The man with the knife grabbed her blanket and whipped it out of the crib, like a magician unveiling a glorious surprise. And now Evie lay exposed, so tiny and vulnerable in her pink floral sleepsuit that the terror Harry felt – the terror of losing her – was almost more than he could bear.
Alice reached for his hand, squeezing it as intensely as she’d done in the closing stages of a long and difficult labour. Harry felt even more useless to her now than he had then.

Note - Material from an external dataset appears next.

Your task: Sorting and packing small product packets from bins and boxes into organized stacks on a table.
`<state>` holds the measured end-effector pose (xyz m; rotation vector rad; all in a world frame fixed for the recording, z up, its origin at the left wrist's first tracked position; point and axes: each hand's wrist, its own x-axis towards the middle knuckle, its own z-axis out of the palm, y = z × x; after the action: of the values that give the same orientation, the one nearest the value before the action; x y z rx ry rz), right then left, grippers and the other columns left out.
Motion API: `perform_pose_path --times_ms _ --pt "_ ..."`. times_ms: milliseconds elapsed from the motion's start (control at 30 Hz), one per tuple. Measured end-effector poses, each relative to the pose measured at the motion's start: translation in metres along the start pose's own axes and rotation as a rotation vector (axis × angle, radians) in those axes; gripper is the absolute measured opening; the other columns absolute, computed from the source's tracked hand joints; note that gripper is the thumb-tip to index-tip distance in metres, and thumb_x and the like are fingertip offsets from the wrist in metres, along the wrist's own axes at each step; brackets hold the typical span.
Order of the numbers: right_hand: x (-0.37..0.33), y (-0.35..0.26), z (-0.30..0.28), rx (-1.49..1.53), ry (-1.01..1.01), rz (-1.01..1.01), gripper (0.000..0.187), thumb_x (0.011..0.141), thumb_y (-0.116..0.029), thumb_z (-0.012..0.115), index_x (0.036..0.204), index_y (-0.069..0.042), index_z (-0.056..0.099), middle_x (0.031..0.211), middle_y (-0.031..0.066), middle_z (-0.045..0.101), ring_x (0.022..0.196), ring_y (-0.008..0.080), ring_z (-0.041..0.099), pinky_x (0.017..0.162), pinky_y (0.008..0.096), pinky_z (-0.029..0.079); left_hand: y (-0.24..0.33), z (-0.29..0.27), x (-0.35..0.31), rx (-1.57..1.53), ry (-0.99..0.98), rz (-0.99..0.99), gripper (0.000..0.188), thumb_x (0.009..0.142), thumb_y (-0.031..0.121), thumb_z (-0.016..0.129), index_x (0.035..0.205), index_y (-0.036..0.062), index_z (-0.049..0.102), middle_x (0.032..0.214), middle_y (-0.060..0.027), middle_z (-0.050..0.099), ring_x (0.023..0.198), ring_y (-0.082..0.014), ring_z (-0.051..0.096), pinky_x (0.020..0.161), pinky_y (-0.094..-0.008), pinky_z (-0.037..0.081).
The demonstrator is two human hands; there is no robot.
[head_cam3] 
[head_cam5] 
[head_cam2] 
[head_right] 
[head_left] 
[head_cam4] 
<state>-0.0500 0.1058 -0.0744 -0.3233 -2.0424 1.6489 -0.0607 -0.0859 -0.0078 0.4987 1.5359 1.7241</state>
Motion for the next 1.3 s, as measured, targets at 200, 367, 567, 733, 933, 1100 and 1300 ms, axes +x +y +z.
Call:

‘A lesson,’ the knife man said, and in one swift movement he clutched the front of Evie’s sleepsuit and hoisted her into the air, as though their precious daughter was a tatty old ragdoll, something to be tossed aside and forgotten.
Harry felt Alice slump against him. After a second or two when she must have been struck dumb with shock, Evie let out a wail that seemed to split the air like a klaxon. But despite the effect it had on
her parents, it wasn’t the first time she’d cried out in the night, and Harry knew it wouldn’t be enough to alert their neighbours to what was happening here.
The cry galvanised Alice into action. She made a lunge for her daughter, ignoring the man with the gun, but his partner dodged back and dangled Evie out of reach, her sleepsuit stretching like a bungee rope. He lifted both hands to chest height, bringing baby and blade within touching distance.
‘No sudden moves or I’ll slit her throat. Kid this size, there ain’t much blood to spare. You wanna see it draining out on your carpet?’
Alice whimpered, helplessly. Harry thought he did as well: the image too horrifying to contemplate.
‘Be a waste, though,’ the knife man went on. ‘What d’ya reckon, on the open market?’
The question was directed at the gunman, who gave a curt shake of his head. He moved to Harry’s side of the bed. Point blank range.
‘My friend here – let’s call him “Freddy” – is a psychopath. He could skin your baby like a rabbit and whistle while he did it. But he won’t need to, because you’re going to co-operate. Aren’t you?’
Harry couldn’t speak. His mind had snagged helplessly on the idea of Evie being killed or disfigured because her parents had failed to protect her. It was only when Alice let out a sob that he managed to nod. Yes, we’ll co-operate.
‘Let’s relax, shall we?’ The gunman signalled to ‘Freddy’, who dragged the Moses basket a safe distance from the bed and dropped Evie into it. Her sharp scream was followed by frantic uneven gasps, as if she had forgotten how to breathe.
‘Please,’ Alice cried. ‘She’s only eight weeks old. Let me take her.’
‘Can’t do that,’ Freddy said.
‘I’m begging you. She doesn’t deserve this.’
‘You’re right,’ the gunman said. ‘Your loyalty to Renshaw isn’t worth the life of your daughter.’
Harry opened his hands, the sort of gesture you make to appeal for reason. Deep down he knew it was futile, but it was ingrained in him to be sensible, and polite, and it was equally ingrained to hope others would treat him in the same way.